What to do> Return only how many lines in the data include the string "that".

Listed entries>
*-*-*

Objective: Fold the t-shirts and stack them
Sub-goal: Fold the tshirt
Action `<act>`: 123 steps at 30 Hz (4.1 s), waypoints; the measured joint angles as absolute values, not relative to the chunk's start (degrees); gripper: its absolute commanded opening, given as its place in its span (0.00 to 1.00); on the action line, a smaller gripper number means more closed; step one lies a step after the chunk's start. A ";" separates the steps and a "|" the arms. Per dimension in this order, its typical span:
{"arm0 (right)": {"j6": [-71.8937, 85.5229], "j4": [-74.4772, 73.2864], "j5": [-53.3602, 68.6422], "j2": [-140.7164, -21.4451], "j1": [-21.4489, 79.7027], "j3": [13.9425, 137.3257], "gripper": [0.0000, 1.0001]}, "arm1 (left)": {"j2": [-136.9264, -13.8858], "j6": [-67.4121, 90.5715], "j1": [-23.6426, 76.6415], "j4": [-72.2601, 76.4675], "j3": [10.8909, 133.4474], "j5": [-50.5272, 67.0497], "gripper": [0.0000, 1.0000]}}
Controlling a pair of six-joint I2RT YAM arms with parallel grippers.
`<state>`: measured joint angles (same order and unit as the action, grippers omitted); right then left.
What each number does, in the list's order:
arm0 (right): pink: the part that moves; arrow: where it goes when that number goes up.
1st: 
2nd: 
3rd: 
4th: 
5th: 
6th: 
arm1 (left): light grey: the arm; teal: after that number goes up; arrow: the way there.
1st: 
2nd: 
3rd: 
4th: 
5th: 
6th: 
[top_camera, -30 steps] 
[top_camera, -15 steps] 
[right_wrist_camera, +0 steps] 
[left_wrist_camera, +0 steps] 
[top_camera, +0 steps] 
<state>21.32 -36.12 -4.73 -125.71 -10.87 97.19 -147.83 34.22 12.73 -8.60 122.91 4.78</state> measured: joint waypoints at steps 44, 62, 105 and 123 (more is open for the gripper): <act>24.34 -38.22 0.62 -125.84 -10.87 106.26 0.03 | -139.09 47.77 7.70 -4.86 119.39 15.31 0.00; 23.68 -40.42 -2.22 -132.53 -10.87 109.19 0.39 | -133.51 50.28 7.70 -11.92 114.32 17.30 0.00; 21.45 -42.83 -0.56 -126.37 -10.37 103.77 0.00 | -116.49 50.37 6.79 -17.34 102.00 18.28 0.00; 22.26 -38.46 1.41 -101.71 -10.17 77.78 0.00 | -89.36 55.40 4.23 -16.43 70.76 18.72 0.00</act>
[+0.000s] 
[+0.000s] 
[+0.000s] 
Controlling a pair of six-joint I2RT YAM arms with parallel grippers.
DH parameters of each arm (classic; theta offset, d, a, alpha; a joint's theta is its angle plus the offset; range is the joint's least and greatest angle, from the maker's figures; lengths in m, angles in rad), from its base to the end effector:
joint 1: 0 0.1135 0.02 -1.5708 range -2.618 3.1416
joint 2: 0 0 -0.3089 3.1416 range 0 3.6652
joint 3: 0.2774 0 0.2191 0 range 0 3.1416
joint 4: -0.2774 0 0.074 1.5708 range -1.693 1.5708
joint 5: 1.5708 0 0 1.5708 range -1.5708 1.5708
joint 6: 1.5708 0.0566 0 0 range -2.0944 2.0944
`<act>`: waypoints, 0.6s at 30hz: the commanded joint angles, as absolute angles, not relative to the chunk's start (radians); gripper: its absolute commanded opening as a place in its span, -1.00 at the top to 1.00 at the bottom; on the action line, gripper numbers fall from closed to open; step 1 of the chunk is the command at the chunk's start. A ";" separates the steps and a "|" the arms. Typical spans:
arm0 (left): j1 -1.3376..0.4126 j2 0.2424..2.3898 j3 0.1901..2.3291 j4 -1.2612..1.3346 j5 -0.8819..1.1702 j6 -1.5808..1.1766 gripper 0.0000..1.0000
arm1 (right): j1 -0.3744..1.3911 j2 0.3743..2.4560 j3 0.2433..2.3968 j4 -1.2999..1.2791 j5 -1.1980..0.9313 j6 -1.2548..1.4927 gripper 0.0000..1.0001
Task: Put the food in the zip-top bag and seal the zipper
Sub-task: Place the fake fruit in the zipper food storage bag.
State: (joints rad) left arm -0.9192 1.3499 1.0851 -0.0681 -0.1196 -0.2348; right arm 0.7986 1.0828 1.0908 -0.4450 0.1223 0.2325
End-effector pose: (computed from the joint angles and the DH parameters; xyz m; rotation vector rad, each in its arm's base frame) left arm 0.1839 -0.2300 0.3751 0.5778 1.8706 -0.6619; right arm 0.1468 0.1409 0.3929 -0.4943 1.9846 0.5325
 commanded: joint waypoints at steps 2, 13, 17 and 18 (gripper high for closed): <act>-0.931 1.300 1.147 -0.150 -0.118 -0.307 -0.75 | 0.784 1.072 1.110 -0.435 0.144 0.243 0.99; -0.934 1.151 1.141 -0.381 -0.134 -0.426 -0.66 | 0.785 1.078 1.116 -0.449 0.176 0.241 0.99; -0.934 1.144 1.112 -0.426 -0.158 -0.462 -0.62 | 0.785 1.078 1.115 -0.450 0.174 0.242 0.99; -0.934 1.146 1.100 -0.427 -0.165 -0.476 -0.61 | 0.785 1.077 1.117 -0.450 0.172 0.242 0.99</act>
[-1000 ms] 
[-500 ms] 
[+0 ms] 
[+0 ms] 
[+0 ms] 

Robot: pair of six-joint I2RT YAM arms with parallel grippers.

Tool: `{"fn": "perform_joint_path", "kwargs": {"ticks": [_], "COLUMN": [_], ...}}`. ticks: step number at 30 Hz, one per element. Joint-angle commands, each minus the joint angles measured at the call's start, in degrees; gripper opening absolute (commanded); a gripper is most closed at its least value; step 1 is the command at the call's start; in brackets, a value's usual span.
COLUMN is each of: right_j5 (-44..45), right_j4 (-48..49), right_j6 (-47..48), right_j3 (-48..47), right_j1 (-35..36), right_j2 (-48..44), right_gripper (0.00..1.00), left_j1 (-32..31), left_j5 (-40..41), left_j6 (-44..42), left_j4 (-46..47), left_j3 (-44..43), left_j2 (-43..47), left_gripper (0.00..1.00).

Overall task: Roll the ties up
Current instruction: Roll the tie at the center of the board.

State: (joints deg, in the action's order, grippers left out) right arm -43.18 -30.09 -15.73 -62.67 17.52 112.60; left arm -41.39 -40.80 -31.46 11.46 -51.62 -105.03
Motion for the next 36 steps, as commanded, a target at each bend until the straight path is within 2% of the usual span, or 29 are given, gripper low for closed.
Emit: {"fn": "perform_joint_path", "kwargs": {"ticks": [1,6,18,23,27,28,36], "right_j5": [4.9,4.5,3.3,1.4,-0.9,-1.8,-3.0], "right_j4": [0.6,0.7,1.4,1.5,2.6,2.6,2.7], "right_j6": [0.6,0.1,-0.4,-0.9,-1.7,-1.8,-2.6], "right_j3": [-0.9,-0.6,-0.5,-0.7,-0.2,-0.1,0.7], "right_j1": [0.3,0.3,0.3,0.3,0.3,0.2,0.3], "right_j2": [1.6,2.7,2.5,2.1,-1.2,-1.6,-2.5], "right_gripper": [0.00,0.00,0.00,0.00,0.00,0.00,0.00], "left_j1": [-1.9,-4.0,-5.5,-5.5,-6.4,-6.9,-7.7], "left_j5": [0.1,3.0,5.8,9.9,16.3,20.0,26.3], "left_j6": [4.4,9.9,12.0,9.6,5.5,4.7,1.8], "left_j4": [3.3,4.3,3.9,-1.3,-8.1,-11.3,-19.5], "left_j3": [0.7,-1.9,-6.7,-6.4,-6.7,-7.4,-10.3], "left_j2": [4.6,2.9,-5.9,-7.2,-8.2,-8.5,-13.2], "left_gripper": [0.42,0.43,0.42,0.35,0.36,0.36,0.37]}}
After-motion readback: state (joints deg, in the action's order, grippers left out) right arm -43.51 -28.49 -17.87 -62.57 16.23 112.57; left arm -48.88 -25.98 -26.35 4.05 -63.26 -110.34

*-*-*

Solution below> 2